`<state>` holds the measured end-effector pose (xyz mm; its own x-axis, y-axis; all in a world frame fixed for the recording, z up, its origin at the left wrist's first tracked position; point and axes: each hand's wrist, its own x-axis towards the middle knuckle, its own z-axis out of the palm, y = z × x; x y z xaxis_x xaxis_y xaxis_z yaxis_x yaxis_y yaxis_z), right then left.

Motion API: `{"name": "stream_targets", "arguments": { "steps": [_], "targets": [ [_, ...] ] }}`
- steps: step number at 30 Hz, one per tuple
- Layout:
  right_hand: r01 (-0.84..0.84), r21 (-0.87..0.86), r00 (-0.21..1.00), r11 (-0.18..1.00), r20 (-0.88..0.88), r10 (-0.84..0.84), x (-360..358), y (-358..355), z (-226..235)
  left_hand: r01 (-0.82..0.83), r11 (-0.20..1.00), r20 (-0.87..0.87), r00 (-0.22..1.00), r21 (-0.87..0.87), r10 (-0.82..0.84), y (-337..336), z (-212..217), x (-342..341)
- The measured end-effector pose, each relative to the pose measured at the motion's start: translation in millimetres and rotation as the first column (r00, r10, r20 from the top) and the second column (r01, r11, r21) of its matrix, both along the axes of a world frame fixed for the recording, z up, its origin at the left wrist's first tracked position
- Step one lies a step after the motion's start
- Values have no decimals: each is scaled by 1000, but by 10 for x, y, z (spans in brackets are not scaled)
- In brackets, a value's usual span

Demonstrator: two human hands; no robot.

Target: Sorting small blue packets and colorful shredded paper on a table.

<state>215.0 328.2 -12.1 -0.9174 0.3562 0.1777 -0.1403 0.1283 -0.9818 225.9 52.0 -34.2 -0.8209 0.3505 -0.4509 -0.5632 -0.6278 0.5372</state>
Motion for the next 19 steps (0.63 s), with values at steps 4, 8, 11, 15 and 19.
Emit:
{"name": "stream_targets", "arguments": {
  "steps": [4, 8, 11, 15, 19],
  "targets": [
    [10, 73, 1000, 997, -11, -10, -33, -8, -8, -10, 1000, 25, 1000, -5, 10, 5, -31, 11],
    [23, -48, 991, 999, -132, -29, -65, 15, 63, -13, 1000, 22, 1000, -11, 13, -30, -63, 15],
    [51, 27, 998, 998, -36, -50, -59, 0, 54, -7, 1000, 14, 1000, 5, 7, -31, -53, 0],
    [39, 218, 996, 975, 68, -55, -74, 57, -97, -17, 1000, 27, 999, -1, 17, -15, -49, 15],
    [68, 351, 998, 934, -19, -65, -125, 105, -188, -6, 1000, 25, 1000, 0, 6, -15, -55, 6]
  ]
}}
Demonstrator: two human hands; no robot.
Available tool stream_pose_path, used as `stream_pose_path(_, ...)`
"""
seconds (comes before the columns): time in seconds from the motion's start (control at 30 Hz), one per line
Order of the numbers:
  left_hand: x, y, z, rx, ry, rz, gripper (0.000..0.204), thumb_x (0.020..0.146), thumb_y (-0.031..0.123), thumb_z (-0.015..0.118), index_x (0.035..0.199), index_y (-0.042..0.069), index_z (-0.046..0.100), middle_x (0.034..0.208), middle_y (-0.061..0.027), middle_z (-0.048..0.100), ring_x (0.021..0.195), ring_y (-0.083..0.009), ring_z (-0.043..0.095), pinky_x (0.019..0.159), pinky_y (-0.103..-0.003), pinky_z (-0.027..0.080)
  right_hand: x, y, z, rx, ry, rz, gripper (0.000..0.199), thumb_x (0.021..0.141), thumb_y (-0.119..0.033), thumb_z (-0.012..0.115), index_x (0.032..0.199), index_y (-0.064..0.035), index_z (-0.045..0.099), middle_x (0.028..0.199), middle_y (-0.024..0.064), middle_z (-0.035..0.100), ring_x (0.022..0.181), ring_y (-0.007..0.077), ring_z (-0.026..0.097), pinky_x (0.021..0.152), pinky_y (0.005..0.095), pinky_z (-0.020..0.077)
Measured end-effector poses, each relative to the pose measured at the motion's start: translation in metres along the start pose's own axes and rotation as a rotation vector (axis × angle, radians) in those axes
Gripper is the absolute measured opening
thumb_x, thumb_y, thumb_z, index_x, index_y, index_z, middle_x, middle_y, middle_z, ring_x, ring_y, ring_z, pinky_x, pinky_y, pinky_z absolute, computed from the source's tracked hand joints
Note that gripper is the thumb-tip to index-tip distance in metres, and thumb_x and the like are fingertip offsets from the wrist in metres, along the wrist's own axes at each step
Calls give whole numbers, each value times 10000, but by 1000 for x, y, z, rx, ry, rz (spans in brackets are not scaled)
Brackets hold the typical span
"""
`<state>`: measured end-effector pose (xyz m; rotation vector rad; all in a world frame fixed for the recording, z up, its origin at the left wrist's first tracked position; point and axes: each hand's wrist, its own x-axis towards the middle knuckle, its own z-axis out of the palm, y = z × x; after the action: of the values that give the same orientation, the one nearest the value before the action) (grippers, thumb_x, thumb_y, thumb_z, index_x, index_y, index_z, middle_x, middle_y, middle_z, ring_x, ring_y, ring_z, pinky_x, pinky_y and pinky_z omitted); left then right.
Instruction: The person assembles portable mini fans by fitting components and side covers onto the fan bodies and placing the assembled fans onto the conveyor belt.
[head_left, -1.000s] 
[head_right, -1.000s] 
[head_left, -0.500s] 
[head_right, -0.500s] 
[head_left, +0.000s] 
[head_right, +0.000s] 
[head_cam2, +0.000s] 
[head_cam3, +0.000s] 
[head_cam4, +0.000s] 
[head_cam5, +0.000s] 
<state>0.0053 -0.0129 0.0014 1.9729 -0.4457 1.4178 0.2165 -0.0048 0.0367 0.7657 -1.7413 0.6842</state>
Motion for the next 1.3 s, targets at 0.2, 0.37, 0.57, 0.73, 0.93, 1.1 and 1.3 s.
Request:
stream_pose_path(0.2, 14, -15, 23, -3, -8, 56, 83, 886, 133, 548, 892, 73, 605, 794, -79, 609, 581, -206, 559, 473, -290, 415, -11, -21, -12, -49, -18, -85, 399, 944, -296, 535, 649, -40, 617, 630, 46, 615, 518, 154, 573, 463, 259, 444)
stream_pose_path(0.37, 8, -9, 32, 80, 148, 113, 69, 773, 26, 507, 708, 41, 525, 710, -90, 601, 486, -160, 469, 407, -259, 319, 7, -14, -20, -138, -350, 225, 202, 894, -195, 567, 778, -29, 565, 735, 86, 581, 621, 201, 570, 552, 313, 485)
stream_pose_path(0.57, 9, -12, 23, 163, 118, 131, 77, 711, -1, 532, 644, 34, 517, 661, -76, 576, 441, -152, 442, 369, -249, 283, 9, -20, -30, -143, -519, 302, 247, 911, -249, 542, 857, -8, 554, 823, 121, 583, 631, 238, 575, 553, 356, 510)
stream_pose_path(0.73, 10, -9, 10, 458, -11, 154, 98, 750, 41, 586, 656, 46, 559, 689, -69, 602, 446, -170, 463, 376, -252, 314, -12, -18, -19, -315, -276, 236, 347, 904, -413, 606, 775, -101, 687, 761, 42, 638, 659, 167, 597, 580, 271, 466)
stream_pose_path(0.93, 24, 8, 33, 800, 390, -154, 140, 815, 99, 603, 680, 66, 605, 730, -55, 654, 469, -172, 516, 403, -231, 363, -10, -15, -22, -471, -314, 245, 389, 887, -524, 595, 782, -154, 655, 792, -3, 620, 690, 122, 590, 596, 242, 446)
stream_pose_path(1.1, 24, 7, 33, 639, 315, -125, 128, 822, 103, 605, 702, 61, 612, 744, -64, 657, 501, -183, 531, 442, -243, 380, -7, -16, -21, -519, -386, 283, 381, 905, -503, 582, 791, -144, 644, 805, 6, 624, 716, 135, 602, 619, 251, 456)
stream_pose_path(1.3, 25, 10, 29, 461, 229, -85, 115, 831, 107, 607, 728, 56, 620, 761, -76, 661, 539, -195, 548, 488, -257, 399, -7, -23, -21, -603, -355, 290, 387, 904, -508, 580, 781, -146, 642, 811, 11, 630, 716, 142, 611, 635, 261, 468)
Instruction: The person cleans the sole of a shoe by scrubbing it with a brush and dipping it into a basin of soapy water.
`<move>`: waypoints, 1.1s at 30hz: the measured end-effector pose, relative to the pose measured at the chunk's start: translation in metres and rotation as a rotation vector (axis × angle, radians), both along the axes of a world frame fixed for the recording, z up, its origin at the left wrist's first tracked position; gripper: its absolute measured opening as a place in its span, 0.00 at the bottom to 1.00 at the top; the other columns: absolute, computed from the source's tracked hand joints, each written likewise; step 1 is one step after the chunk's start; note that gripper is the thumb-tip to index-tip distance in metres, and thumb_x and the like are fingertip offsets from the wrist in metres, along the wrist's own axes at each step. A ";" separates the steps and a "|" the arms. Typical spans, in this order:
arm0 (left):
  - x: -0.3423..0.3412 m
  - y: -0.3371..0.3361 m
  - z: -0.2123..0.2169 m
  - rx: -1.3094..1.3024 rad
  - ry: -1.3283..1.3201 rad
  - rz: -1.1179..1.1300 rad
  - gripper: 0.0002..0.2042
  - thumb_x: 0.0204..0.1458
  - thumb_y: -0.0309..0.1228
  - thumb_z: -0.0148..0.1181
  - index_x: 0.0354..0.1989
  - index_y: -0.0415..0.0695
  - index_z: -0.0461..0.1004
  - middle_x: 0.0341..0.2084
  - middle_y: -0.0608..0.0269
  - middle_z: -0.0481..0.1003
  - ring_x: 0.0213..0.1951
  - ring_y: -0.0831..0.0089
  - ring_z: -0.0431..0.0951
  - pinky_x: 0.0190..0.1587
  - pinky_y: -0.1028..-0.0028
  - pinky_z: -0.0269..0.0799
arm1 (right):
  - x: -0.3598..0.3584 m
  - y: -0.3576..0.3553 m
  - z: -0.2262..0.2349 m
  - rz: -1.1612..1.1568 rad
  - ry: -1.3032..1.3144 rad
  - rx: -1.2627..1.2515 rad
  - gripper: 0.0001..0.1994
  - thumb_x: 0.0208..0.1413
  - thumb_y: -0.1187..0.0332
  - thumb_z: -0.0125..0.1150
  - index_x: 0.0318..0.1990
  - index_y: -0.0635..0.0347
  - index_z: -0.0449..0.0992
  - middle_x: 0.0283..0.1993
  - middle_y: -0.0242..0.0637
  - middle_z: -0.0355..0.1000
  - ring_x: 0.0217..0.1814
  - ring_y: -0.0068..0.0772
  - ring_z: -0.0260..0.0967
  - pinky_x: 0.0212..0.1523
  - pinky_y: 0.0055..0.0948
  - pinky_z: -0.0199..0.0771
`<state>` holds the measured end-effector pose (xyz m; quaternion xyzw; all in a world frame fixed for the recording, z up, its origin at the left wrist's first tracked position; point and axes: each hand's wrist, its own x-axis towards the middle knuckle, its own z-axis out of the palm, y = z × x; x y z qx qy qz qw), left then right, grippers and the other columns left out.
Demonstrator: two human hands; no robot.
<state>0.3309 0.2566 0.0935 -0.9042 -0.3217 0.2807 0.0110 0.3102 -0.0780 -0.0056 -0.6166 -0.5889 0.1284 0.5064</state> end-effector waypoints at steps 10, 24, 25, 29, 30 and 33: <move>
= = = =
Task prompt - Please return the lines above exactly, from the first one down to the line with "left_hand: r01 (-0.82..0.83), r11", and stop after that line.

Your solution -
`<state>` holds the measured end-effector pose (xyz mm; its own x-axis, y-axis; all in a world frame fixed for the recording, z up, its origin at the left wrist's first tracked position; point and axes: each hand's wrist, its own x-axis towards the middle knuckle, its own z-axis out of the palm, y = z × x; x y z xaxis_x xaxis_y xaxis_z yaxis_x yaxis_y yaxis_z), right then left.

Motion API: `{"name": "stream_targets", "arguments": { "steps": [_], "targets": [ [_, ...] ] }}`
- steps: step number at 30 Hz, one per tuple
- Layout:
  right_hand: r01 (-0.84..0.84), r21 (-0.87..0.86), r00 (-0.21..1.00), r11 (-0.18..1.00), r20 (-0.88..0.88), r10 (-0.84..0.84), x (-360..358), y (-358..355), z (-226..235)
  left_hand: r01 (-0.82..0.83), r11 (-0.20..1.00), r20 (-0.87..0.87), r00 (-0.22..1.00), r21 (-0.87..0.87), r10 (-0.82..0.84), y (-337..336), z (-212..217), x (-342..341)

The output is now finished.